=== Data listing ===

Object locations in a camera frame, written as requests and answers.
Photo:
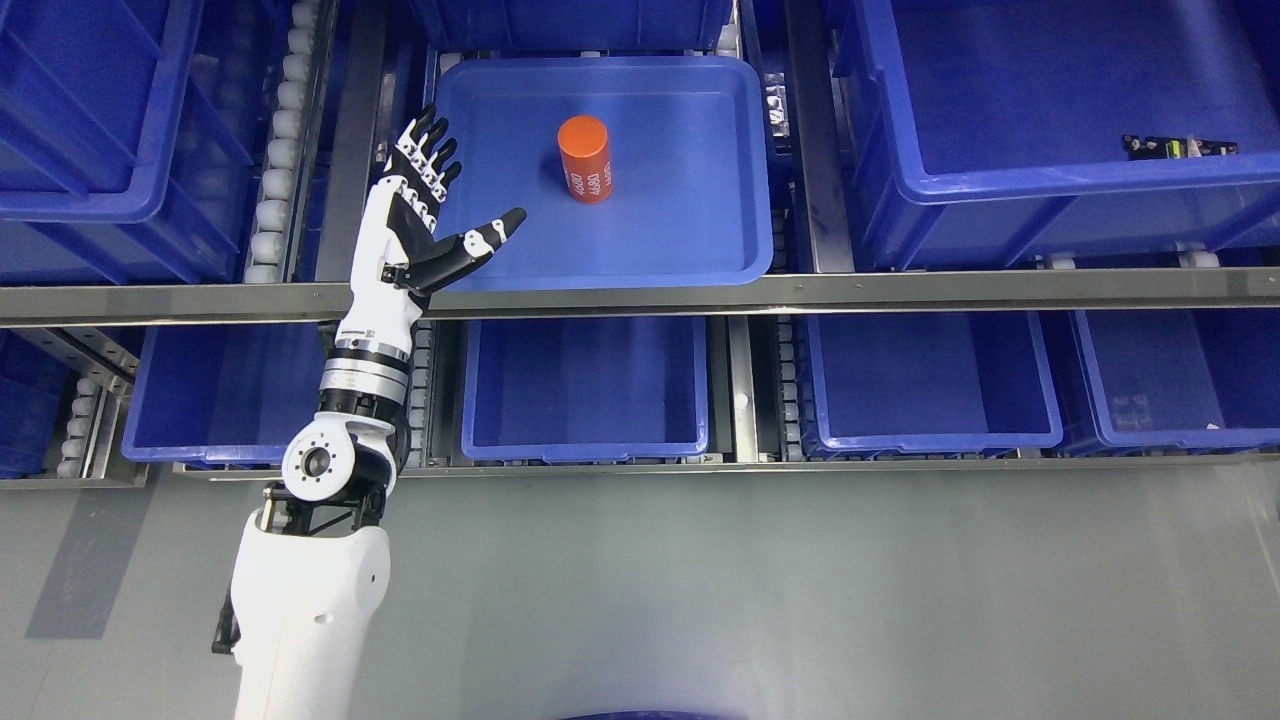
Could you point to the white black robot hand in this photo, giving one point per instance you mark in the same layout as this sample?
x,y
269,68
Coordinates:
x,y
400,257

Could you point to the orange cylindrical capacitor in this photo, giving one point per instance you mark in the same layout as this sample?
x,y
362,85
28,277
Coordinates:
x,y
585,152

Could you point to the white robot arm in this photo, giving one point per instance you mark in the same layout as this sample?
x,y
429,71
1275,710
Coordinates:
x,y
313,563

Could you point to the white roller conveyor track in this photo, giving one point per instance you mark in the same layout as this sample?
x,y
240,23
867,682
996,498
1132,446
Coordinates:
x,y
270,241

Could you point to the blue bin lower centre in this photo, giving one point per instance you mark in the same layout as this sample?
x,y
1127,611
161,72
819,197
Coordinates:
x,y
586,389

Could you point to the blue bin lower left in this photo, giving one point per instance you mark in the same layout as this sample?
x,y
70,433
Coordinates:
x,y
223,395

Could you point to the blue bin top centre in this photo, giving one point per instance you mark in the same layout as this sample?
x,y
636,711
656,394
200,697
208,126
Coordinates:
x,y
555,26

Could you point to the shallow blue plastic tray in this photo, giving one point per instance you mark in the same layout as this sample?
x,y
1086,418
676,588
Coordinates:
x,y
690,202

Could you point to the large blue bin upper left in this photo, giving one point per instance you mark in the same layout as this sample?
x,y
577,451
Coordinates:
x,y
128,130

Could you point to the large blue bin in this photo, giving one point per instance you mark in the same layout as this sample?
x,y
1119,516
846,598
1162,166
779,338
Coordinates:
x,y
988,133
128,130

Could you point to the blue bin lower centre-right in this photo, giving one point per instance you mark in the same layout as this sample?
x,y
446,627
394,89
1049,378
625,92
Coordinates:
x,y
916,384

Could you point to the large blue bin upper right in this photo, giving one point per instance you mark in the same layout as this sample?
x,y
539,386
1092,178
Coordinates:
x,y
988,133

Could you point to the small black electronic part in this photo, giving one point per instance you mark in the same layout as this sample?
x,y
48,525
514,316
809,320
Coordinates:
x,y
1163,147

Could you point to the blue bin lower far right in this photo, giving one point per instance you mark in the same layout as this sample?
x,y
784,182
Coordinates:
x,y
1192,380

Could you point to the metal shelf front rail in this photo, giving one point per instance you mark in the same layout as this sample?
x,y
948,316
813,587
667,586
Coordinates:
x,y
794,294

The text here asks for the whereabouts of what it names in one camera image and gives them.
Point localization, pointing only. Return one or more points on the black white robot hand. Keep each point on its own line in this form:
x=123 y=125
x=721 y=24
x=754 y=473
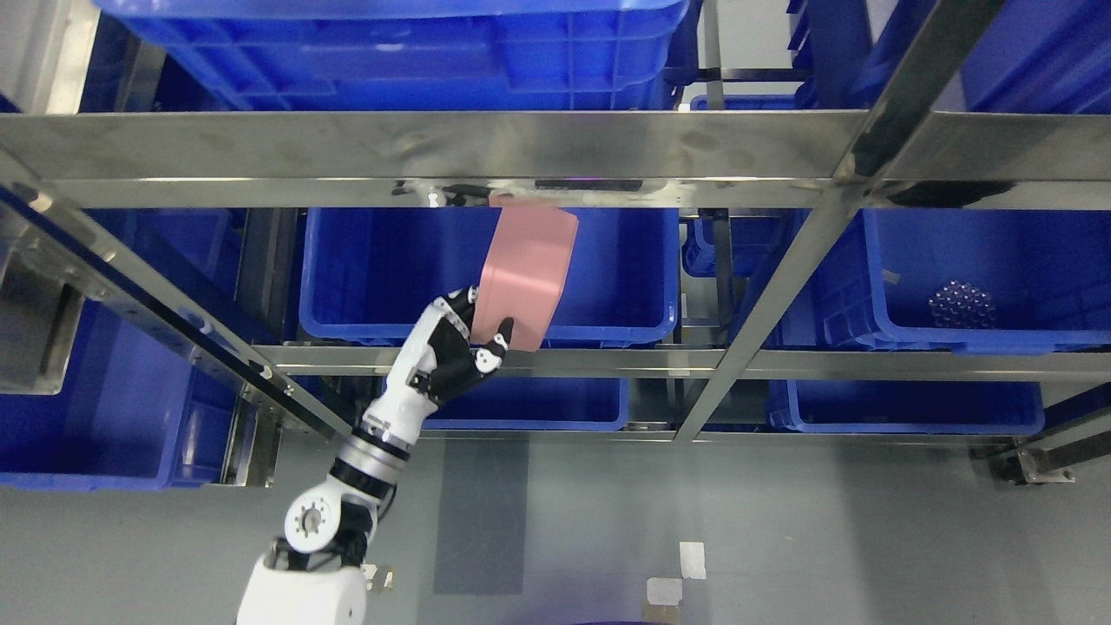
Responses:
x=437 y=362

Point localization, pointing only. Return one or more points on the pink storage box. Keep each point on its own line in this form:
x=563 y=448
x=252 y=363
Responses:
x=525 y=270

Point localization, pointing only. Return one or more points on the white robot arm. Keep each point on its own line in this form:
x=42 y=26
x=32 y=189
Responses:
x=313 y=573

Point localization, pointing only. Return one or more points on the blue middle shelf bin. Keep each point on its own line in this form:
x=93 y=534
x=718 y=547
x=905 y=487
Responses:
x=369 y=272

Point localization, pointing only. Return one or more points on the blue shelf bin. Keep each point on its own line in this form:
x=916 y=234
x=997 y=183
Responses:
x=920 y=279
x=369 y=272

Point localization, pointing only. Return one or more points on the blue right shelf bin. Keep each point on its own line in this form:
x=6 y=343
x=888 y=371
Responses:
x=920 y=279

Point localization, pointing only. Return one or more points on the blue lower middle bin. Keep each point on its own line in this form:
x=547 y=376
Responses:
x=537 y=404

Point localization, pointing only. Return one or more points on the blue left floor bin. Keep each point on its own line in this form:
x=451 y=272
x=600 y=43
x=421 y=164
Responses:
x=130 y=415

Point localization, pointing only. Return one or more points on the large blue top bin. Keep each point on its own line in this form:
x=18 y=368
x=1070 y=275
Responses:
x=420 y=55

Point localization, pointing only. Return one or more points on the blue lower right bin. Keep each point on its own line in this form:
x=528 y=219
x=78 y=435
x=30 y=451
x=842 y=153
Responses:
x=992 y=408

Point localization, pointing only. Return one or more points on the blue top right bin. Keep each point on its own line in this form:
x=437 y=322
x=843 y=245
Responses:
x=1037 y=57

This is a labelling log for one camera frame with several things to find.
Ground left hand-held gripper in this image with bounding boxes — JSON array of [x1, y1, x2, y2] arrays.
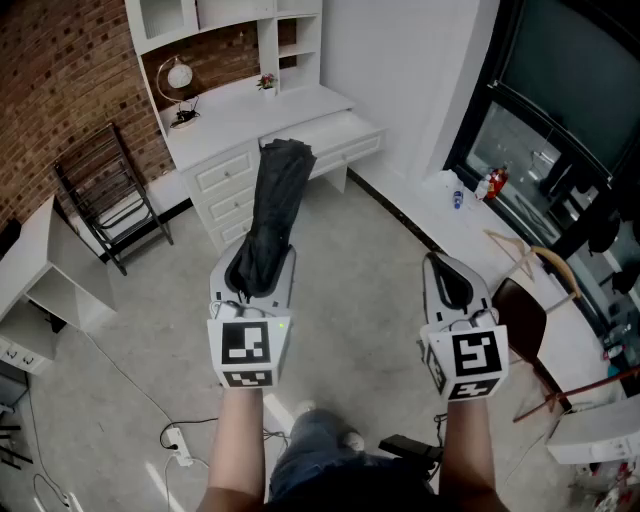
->
[[206, 238, 297, 390]]

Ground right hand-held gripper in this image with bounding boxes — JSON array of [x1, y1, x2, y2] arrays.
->
[[418, 252, 510, 401]]

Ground black umbrella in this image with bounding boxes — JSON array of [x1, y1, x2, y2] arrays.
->
[[227, 138, 318, 304]]

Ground person's right forearm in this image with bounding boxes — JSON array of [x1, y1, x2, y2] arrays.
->
[[437, 397, 512, 512]]

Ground person's left forearm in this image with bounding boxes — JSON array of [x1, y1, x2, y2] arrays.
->
[[196, 387, 267, 512]]

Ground white desk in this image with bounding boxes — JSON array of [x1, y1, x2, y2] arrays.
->
[[158, 82, 387, 254]]

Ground wooden chair with dark seat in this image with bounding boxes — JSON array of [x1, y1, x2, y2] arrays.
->
[[491, 244, 584, 412]]

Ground wooden clothes hanger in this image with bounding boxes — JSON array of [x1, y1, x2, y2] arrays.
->
[[483, 228, 537, 282]]

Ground red bottle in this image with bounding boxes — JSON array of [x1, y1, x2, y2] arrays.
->
[[484, 167, 510, 201]]

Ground reddish brown stick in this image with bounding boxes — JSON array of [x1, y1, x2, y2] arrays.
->
[[513, 366, 640, 424]]

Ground black box device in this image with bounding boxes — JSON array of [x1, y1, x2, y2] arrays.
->
[[378, 434, 445, 462]]

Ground black metal folding rack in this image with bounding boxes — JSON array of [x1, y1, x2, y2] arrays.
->
[[52, 122, 175, 277]]

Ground person's blue jeans legs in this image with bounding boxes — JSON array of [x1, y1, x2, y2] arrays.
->
[[269, 408, 369, 501]]

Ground white power strip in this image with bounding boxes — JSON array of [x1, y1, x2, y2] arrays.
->
[[164, 427, 195, 468]]

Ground black framed window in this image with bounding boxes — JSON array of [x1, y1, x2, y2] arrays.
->
[[443, 0, 640, 351]]

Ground white appliance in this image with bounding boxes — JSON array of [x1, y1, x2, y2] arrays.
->
[[544, 397, 640, 466]]

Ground globe lamp with gold arc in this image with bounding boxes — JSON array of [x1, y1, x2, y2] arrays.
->
[[156, 54, 202, 130]]

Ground white open cabinet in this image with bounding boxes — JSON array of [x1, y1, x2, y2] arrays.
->
[[0, 194, 118, 376]]

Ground black floor cable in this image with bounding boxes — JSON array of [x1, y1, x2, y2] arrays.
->
[[159, 416, 220, 450]]

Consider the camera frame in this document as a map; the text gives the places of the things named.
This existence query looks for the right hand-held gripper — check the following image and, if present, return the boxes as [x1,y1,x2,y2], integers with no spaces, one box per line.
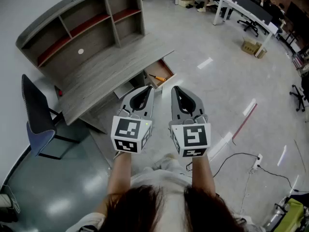
[168,85,211,158]

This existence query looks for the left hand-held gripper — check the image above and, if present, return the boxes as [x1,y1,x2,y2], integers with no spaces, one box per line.
[111,85,155,154]

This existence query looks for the orange-handled screwdriver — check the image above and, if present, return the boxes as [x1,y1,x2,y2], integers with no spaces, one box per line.
[148,73,167,82]

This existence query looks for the wooden desk drawer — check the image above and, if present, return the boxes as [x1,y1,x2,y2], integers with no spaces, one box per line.
[143,58,177,90]

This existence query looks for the person's right forearm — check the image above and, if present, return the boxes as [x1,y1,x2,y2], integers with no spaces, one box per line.
[191,154,217,198]

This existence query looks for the grey wooden desk with shelves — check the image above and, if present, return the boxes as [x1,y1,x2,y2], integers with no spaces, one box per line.
[15,0,176,134]

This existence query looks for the red floor tape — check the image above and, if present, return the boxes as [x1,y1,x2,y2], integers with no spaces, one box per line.
[231,103,258,140]

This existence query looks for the person's light trousers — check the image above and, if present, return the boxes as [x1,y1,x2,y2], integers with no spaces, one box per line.
[154,156,184,175]

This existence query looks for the open cardboard box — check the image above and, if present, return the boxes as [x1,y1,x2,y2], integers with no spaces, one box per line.
[241,36,267,59]

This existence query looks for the white power strip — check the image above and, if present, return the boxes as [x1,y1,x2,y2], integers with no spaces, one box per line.
[249,153,264,174]

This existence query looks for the black swivel office chair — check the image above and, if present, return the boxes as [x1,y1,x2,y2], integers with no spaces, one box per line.
[289,75,309,112]
[237,18,267,37]

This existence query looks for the long white office desk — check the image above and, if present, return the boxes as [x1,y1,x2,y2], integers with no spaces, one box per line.
[175,0,279,52]

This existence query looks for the black desk divider panel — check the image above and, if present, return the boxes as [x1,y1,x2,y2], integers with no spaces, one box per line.
[232,0,274,26]

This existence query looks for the yellow-green bag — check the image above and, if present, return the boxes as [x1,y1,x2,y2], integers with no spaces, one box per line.
[274,194,309,232]

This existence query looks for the black cable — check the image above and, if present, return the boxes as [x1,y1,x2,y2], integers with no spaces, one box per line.
[212,152,260,178]
[258,164,301,193]

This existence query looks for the black chair with metal frame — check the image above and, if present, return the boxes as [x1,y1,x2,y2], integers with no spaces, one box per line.
[21,73,81,160]

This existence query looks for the white cable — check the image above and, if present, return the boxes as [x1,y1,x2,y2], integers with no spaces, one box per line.
[238,170,254,215]

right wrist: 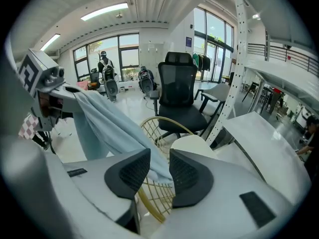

=== Task item ===
Pull every line containing "middle" out of the material and copy it.

=== Answer ===
Point localization, pointing only. Return one or more points on the blue middle shelf bin. Keep each point on its own line in this form:
Point localization, pointing only. Return one or more points on the blue lower middle bin. Keep each point on its own line in this form:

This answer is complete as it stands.